» **WHAT NEEDS TO BE DONE**
Using the listing below, work out how many lines contain the word "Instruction", and respond with that number alone.

» **DATA TO EXAMINE**
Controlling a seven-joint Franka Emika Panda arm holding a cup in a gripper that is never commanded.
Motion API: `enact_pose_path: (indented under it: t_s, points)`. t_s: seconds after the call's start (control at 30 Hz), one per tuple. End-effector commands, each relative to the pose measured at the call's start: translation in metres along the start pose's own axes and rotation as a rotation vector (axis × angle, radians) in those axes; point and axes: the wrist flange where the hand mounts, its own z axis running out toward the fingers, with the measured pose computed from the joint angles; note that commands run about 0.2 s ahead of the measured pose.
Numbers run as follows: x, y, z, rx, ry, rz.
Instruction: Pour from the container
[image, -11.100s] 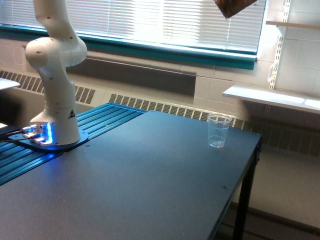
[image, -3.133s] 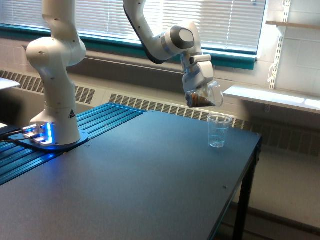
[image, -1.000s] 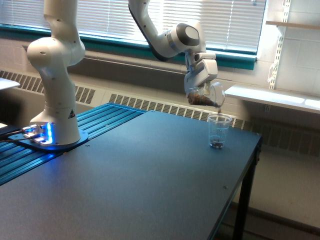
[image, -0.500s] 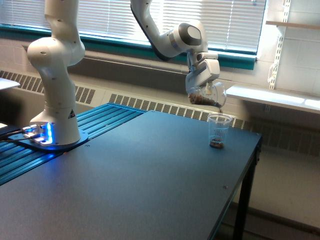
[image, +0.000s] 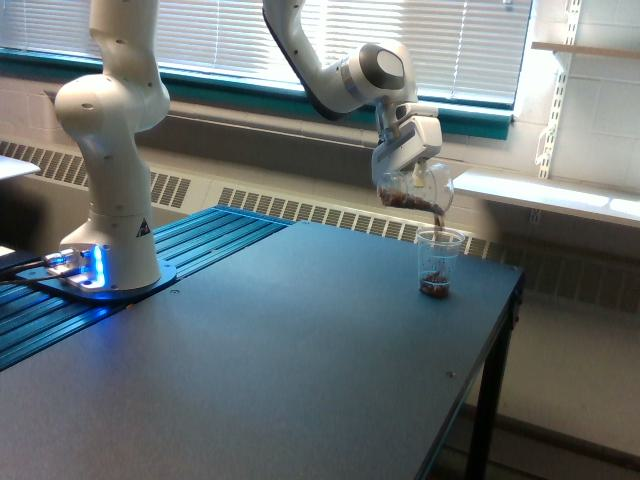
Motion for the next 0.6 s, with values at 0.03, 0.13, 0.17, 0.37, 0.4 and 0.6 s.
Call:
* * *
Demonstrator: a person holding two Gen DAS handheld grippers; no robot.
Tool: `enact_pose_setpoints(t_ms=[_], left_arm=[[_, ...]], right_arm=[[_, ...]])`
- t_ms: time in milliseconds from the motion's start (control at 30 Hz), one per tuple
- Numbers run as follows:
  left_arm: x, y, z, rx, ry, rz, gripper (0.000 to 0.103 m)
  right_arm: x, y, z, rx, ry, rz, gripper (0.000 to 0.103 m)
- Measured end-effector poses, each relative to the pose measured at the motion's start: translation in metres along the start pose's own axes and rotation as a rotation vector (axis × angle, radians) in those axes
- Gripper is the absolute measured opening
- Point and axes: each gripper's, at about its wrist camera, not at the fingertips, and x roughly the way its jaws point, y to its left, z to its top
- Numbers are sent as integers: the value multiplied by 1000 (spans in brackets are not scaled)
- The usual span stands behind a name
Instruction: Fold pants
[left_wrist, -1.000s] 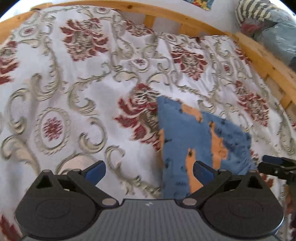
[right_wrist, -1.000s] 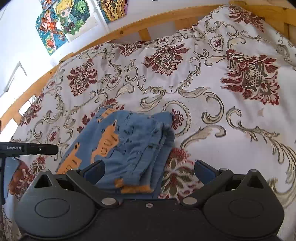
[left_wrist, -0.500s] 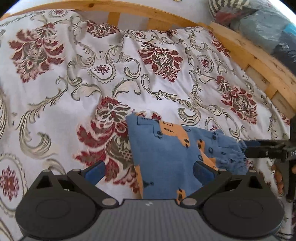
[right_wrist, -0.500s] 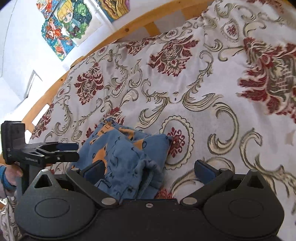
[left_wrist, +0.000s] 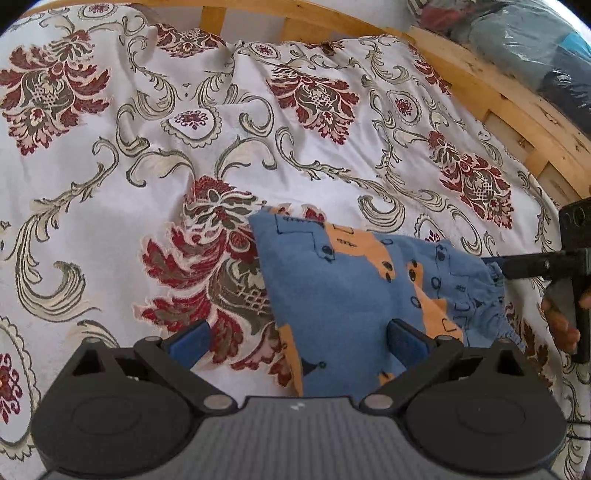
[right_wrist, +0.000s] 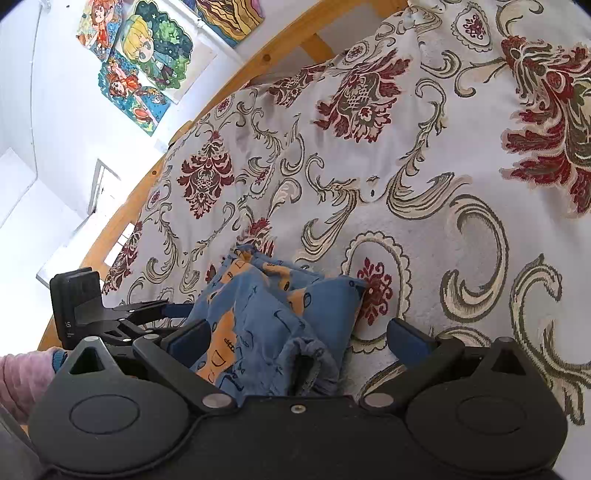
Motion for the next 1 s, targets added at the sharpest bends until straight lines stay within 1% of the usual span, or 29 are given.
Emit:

» **RESULT FOR THIS EXERCISE**
2